§ Work task
Reply solely with the number of lines, in the records underneath, that include the word "post".

§ Input for this task

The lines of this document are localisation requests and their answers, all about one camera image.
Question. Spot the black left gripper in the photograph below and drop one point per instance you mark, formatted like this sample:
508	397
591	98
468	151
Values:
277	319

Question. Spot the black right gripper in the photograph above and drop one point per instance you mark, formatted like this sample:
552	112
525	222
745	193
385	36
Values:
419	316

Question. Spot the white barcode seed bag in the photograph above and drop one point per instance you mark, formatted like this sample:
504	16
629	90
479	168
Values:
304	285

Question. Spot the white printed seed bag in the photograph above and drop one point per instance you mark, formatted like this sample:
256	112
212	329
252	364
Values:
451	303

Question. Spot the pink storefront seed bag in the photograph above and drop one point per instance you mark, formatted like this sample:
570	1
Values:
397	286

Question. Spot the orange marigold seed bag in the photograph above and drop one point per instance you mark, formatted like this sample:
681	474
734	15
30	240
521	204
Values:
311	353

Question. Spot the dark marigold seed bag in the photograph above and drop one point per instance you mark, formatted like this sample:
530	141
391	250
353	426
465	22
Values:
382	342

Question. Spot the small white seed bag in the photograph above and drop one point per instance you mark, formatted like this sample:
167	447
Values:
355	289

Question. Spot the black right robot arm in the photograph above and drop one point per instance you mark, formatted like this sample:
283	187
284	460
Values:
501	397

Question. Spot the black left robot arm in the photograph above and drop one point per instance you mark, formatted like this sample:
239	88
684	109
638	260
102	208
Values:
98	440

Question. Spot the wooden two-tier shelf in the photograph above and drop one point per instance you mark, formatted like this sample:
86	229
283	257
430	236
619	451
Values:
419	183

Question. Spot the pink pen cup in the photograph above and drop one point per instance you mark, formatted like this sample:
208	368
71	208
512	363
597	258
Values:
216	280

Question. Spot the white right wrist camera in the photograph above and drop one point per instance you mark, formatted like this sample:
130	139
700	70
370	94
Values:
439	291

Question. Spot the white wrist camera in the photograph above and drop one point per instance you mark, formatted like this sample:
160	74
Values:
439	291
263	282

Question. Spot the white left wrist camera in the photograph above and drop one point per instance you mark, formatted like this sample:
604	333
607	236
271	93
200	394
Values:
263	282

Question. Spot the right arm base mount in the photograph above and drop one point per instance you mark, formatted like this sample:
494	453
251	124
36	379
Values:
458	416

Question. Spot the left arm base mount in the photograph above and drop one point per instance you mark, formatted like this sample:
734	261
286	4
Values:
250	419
...
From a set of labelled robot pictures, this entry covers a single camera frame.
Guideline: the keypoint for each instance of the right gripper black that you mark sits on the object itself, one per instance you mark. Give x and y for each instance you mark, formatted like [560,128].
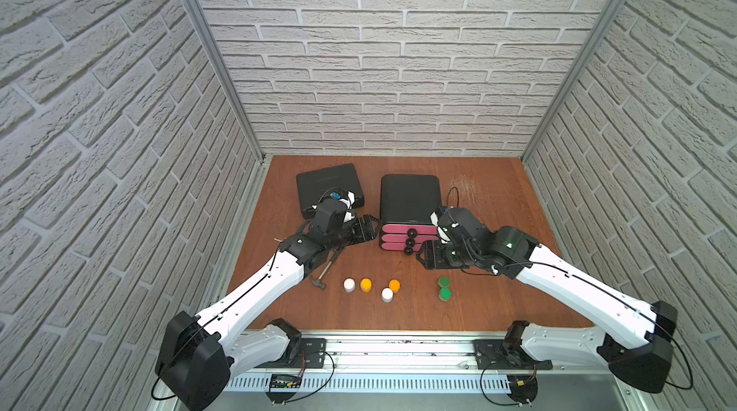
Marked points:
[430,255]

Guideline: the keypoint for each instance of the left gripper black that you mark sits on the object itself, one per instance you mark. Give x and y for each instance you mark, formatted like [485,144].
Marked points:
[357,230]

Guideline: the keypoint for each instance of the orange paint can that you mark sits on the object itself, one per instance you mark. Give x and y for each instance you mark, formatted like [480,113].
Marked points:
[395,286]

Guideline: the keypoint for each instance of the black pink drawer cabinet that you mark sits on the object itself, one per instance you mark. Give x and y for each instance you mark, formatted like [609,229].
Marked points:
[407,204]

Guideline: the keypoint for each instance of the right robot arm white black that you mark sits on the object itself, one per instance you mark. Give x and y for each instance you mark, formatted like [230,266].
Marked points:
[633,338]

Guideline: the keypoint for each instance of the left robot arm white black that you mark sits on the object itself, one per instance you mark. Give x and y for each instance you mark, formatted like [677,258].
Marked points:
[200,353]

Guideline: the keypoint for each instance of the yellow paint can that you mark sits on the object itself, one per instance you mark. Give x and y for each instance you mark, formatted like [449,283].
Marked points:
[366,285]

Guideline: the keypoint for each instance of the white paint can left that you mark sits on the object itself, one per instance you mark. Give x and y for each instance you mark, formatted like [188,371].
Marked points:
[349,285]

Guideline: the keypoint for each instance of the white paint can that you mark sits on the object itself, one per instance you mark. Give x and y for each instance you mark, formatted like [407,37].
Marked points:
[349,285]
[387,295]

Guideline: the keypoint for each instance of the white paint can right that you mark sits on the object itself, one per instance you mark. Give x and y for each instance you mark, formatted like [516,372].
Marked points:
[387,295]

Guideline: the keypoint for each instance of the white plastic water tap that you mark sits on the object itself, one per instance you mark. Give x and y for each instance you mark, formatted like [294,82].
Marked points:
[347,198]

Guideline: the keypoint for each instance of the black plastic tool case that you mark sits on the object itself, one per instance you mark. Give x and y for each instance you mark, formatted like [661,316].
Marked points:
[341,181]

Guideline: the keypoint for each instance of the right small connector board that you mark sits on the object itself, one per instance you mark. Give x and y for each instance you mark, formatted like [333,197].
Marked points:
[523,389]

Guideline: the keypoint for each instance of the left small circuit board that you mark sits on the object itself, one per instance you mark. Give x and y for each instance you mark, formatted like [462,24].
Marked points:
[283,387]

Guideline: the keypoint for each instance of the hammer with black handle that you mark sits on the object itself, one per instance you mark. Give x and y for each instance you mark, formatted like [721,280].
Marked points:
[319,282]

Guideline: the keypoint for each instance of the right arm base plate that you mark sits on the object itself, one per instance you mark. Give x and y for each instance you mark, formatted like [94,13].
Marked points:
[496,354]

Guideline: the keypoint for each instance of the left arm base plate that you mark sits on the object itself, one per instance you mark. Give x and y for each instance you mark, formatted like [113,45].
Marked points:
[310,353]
* * *
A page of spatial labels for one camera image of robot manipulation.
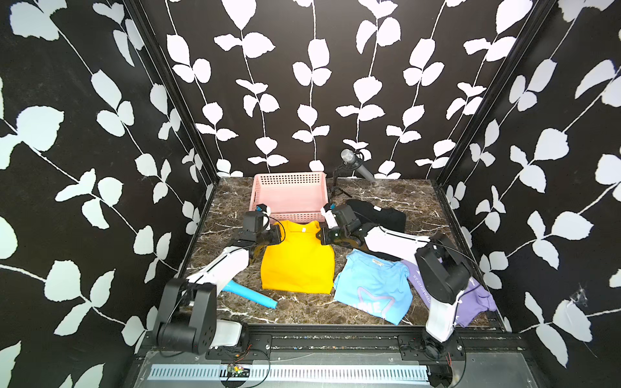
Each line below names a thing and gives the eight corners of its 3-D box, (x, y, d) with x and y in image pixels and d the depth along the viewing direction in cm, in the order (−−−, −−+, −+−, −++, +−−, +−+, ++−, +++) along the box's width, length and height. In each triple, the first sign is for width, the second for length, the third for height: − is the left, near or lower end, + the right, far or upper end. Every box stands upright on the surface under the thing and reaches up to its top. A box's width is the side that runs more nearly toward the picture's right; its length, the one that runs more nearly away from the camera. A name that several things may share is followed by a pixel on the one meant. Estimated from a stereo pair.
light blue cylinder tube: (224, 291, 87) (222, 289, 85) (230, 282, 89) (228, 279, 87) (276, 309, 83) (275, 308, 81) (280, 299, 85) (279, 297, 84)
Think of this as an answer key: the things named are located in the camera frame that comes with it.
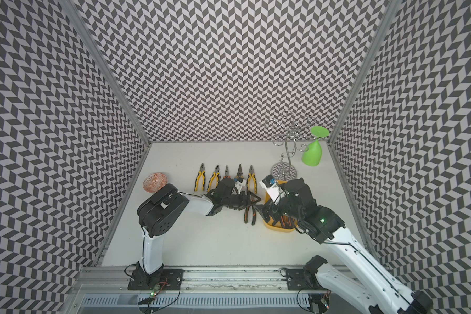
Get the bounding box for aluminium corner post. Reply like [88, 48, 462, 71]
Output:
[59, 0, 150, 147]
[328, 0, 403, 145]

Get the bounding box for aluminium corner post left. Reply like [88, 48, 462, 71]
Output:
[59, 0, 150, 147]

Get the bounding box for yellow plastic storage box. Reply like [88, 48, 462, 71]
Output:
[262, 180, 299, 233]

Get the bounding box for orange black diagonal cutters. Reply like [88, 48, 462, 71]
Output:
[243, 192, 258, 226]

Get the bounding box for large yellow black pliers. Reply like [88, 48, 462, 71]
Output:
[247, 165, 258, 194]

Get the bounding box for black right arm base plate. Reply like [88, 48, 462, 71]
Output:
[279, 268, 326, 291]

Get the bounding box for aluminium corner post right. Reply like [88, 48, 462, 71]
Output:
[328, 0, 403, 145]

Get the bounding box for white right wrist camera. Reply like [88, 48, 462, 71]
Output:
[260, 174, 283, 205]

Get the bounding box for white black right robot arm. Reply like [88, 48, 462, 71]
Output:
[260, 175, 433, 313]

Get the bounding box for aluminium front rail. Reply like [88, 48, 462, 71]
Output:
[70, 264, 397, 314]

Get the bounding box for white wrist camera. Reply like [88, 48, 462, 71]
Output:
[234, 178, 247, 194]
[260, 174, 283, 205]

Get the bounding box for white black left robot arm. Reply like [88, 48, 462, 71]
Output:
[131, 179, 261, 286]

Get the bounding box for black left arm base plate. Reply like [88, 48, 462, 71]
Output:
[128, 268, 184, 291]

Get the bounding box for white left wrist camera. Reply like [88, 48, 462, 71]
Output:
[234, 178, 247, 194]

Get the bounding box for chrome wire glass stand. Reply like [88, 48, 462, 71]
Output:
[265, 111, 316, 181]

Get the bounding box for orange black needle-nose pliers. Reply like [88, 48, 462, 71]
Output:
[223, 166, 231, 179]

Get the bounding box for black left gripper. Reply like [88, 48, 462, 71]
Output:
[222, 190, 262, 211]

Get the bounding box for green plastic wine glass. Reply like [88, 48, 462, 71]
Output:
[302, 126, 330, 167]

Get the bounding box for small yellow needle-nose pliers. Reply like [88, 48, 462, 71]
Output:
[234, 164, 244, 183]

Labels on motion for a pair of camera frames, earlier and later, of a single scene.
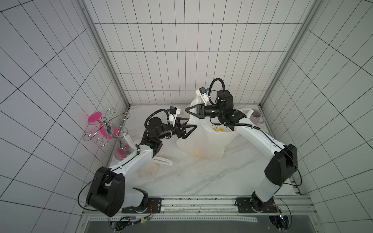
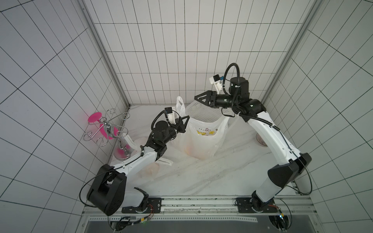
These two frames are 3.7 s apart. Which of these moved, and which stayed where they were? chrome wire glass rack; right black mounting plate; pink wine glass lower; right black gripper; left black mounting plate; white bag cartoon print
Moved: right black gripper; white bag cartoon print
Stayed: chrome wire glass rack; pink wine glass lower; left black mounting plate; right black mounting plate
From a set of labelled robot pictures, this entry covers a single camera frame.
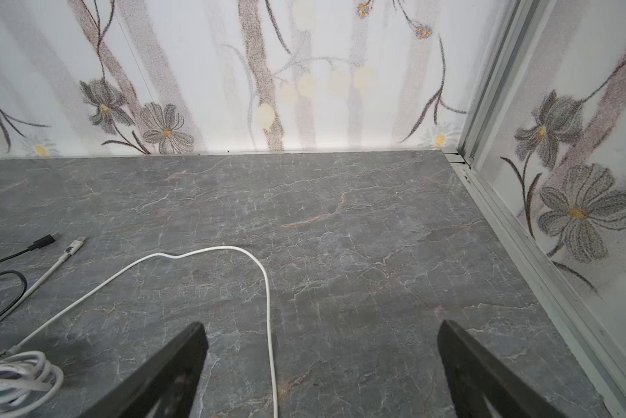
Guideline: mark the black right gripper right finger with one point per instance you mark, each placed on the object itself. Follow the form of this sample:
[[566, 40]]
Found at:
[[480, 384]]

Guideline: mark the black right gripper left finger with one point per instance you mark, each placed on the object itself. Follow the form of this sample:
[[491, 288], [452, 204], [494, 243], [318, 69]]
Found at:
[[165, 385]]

§ Reply
3